**Assignment**
The answer must consist of every line below that contains the word "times".
----- Records provided -----
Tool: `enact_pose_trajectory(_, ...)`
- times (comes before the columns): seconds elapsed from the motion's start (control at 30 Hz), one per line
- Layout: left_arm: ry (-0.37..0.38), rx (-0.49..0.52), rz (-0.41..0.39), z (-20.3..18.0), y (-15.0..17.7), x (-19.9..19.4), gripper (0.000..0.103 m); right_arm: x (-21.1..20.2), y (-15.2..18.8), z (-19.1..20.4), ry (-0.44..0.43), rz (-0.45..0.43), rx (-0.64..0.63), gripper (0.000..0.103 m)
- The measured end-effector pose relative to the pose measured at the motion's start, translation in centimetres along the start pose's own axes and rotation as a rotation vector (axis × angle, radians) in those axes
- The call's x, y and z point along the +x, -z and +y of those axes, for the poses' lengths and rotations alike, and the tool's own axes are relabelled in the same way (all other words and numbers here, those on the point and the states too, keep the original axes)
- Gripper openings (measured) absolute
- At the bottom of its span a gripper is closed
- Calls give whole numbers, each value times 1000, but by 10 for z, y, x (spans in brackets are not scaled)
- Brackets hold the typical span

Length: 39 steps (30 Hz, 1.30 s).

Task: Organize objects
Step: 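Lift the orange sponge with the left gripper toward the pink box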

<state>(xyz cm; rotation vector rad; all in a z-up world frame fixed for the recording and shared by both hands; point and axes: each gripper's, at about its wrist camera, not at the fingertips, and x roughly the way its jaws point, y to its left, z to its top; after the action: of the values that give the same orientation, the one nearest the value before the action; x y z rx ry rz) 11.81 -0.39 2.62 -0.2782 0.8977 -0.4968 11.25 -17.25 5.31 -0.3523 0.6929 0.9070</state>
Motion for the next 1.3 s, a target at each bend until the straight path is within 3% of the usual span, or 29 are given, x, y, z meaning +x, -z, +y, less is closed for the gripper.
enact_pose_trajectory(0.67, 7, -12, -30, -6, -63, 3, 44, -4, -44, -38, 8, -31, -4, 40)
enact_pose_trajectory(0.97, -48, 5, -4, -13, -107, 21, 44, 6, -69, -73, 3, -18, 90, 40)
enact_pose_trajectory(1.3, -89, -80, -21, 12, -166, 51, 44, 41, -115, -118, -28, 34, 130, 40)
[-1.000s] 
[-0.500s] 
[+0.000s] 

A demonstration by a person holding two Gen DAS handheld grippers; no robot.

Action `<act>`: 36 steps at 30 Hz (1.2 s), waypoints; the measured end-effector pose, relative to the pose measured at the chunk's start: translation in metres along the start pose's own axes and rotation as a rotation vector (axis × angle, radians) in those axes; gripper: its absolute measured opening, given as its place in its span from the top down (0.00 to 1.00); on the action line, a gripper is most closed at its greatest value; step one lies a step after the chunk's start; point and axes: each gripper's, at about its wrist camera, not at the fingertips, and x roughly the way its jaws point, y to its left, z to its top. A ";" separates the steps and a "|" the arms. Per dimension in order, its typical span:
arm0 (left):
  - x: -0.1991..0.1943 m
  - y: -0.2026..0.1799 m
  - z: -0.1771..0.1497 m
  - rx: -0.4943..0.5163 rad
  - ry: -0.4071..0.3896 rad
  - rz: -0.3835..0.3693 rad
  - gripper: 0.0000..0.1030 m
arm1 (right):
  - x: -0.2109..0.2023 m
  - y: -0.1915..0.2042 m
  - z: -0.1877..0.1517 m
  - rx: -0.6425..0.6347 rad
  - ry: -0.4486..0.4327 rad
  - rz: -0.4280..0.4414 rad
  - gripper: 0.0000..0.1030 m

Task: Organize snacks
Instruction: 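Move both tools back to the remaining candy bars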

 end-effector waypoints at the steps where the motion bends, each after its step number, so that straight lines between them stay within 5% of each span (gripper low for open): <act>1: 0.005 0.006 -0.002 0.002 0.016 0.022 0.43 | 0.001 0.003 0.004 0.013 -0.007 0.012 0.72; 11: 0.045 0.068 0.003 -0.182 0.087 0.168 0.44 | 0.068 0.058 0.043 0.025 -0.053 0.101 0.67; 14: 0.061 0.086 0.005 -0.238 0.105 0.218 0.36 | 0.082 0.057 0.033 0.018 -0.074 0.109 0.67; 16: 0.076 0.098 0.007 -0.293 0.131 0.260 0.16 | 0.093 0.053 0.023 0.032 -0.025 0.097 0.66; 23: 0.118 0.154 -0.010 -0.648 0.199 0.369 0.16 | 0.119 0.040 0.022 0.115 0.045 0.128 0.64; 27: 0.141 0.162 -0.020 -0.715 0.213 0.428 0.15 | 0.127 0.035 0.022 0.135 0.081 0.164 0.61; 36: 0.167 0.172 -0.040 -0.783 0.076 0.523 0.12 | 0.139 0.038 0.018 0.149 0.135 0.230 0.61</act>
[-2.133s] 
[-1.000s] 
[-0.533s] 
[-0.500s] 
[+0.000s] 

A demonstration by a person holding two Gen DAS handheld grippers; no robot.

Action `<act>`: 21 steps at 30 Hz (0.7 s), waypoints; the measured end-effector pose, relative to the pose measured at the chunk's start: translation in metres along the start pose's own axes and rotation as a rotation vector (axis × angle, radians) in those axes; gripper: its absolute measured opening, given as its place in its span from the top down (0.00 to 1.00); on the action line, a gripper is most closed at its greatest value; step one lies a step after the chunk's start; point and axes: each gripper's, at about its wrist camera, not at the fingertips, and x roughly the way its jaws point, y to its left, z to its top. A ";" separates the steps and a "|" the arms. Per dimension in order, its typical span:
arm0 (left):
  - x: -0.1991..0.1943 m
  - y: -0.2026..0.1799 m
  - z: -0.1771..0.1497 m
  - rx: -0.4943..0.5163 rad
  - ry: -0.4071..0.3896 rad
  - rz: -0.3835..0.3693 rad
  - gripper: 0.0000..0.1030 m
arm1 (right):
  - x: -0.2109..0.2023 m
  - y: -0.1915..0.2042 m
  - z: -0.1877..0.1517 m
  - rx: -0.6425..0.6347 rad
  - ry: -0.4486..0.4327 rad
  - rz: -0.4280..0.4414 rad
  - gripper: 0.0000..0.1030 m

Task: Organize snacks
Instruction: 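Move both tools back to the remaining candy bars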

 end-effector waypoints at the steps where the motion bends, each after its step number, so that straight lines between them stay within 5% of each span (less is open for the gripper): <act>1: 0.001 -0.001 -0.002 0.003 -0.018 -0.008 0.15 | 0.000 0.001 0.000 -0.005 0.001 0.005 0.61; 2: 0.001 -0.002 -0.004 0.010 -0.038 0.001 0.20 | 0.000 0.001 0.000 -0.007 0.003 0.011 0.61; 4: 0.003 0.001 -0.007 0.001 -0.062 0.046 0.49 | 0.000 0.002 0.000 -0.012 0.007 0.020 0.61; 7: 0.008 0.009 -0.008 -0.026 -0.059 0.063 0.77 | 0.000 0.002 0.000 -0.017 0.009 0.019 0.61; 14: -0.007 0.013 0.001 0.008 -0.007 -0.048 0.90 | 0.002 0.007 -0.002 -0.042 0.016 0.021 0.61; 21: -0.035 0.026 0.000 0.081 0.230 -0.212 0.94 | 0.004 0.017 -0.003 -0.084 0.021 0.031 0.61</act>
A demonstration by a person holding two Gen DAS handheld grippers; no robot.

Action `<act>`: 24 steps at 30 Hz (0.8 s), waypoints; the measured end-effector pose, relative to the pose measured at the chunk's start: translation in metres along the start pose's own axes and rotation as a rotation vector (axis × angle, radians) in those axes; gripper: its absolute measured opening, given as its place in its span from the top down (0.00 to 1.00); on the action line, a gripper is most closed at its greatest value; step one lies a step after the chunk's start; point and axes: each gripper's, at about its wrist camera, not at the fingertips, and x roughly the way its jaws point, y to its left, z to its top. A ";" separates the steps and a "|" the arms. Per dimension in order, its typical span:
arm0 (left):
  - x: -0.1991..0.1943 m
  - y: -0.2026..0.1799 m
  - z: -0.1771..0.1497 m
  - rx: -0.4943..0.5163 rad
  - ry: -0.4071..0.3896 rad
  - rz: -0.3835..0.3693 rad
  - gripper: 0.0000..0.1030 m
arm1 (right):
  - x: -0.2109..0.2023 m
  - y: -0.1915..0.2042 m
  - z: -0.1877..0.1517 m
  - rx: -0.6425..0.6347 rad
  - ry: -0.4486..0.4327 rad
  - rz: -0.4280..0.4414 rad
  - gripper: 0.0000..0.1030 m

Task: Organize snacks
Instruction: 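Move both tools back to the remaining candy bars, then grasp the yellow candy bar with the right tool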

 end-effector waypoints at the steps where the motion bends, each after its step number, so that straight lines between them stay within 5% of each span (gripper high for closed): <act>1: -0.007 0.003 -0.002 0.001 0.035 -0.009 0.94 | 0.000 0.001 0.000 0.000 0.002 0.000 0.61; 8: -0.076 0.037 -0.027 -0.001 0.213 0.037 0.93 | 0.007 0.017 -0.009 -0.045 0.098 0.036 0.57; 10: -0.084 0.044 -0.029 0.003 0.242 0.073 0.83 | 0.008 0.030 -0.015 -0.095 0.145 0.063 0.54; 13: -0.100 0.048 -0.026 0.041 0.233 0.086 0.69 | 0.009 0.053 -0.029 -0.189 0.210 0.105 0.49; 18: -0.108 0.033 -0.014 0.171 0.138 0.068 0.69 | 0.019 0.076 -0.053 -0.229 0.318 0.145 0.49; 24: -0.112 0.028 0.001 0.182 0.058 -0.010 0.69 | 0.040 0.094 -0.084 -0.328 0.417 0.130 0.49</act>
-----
**Result of this exercise**
- times (comes before the columns): seconds elapsed from the motion's start (control at 30 Hz), one per line
- Calls give whole numbers, each value times 1000, but by 10 for z, y, x (spans in brackets are not scaled)

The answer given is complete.